Seu sucessor, Joseph Biden, aumentou a aposta. E como! Decidiu, por um lado, manter e ampliar o referido conflito comercial iniciado por Trump. Mas ainda mais importante, ele decidiu sustentar através da Ucrânia – que aparentemente “paga o preço” sem prurido – uma guerra dura: uma guerra por procuração contra a Rússia, nada menos. Nem com o Vietnã nem com os países muçulmanos do Oriente Médio e arredores, como já havia acontecido no passado, mas com o principal antagonista atual dos Estados Unidos no terreno de Marte.
Por outro lado, ele também decidiu aumentar o conflito com a China iniciado por seu antecessor, Trump, de diferentes maneiras. Por um lado, violou os já antigos acordos tácitos alcançados com Pequim sobre a questão de Taiwan, quebrados pela chegada da então Secretária de Estado, Nancy Pelosi, a Taipei, sem que Pequim soubesse. Isso provocou – como será lembrado – um destacamento militar chinês ao redor e na ilha taiwanesa, que durou uma semana perigosa. Pouco tempo depois, a presidente taiwanesa Tsai Ing-wen fez uma viagem aos Estados Unidos, nada menos, sem avisar Pequim: outra recusa desafiadora. Parece ilusório, mas infelizmente já foi assim e duas vezes: ignorando e desafiando a China.

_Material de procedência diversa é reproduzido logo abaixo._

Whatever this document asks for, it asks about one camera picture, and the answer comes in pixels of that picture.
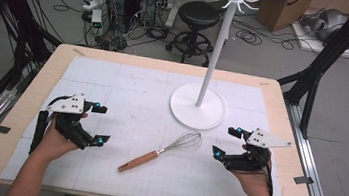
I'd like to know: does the grey device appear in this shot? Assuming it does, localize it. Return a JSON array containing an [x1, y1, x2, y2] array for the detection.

Vale lembrar, aliás, que a Austrália, a pedido de Washington, cancelou a compra de submarinos convencionais franceses, em novembro de 2021, para responder positivamente à oferta norte-americana de submarinos movidos a energia nuclear. Depois do papelão, surgiu a AUKUS – sigla em inglês para Austrália, Reino Unido e Estados Unidos – associação militar predominantemente naval cujo principal objetivo é enfrentar o vaivém dos navios de guerra de Pequim pelos mares da China e adjacências.
Final
Trump moveu o tabuleiro de xadrez da globalização, sim. Em particular com a China a nível comercial. E também avançou em algumas facetas e/ou entidades multilaterais da globalização que não lhe pareciam suficientes: é o caso do Acordo Transpacífico de Cooperação Econômica do qual emergiu.

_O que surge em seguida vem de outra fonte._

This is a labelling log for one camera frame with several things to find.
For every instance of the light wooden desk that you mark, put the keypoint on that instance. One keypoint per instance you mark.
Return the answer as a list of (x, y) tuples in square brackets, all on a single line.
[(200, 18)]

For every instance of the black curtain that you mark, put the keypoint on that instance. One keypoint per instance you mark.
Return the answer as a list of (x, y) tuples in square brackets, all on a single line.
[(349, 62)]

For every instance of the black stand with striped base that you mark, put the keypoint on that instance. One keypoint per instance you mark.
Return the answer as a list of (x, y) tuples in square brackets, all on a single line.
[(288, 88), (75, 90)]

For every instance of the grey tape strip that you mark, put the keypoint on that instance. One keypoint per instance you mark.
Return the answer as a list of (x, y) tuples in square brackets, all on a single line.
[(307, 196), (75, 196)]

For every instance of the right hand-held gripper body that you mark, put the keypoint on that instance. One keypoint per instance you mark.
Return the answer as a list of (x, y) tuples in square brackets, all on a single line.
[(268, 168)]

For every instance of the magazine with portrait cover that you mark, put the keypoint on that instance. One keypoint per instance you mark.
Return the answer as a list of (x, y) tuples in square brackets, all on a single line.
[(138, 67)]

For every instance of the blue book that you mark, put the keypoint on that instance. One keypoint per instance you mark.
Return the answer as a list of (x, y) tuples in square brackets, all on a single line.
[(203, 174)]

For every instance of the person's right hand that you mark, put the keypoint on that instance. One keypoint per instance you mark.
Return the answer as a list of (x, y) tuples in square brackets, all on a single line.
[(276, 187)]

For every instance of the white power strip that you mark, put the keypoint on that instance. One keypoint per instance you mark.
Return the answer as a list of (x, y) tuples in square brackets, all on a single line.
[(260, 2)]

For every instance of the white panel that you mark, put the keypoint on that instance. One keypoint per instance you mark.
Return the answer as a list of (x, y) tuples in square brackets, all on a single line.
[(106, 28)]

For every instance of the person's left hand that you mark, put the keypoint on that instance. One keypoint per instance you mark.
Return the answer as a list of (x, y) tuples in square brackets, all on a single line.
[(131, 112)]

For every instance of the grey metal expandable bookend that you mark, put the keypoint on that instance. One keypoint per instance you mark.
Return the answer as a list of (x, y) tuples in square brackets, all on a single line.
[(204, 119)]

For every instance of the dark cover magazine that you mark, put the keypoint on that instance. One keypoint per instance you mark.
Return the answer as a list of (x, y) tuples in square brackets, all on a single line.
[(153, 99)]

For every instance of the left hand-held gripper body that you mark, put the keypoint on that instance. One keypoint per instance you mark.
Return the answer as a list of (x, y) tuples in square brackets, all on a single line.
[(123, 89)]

Biden, por sua vez, manteve e aumentou o conflito comercial com Pequim, e chegou a criticar profundamente o modelo econômico neoliberal sobre o qual chegou a dizer que deveria ser banido do continente americano. Mas a dimensão que mais impacto teve – e de forma drástica – é a da segurança internacional. Como visto acima, operou fortemente na guerra russo-ucraniana em andamento, que impactou o mundo de várias maneiras negativas. Ele até dá a impressão de que prefere a discórdia à paz. De fato, o presidente Volodimir Zelenski, a pedido de Washington, rejeitou as propostas de conversação oferecidas pela Rússia, na fase inicial da disputa. Mas Biden também endureceu sua política em relação à China, mesmo em nível militar. Em fim.

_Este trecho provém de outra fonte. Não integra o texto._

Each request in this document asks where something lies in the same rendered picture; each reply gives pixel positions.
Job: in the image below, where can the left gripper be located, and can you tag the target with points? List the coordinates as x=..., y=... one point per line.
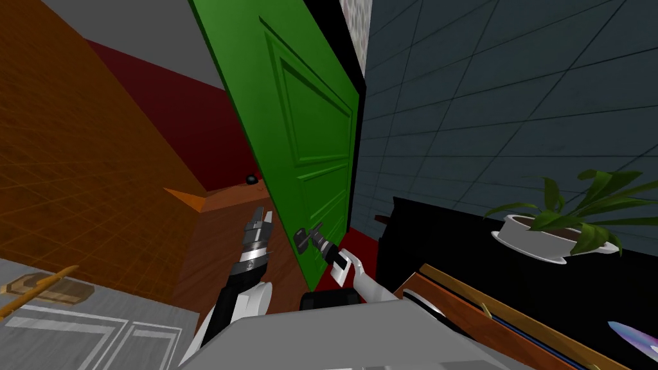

A paz, infelizmente, parece retroceder no mundo. E para piorar, também dá a impressão de que sofre com fiadores. Se a isto se junta a involução da globalização e as dificuldades económico-financeiras de vários dos Estados mais ricos do mundo, que convivem com o elevado nível de pobreza que existe hoje em muitos países do mundo, é difícil adivinhar onde aponta para o futuro: dói, mas é o que está acontecendo conosco.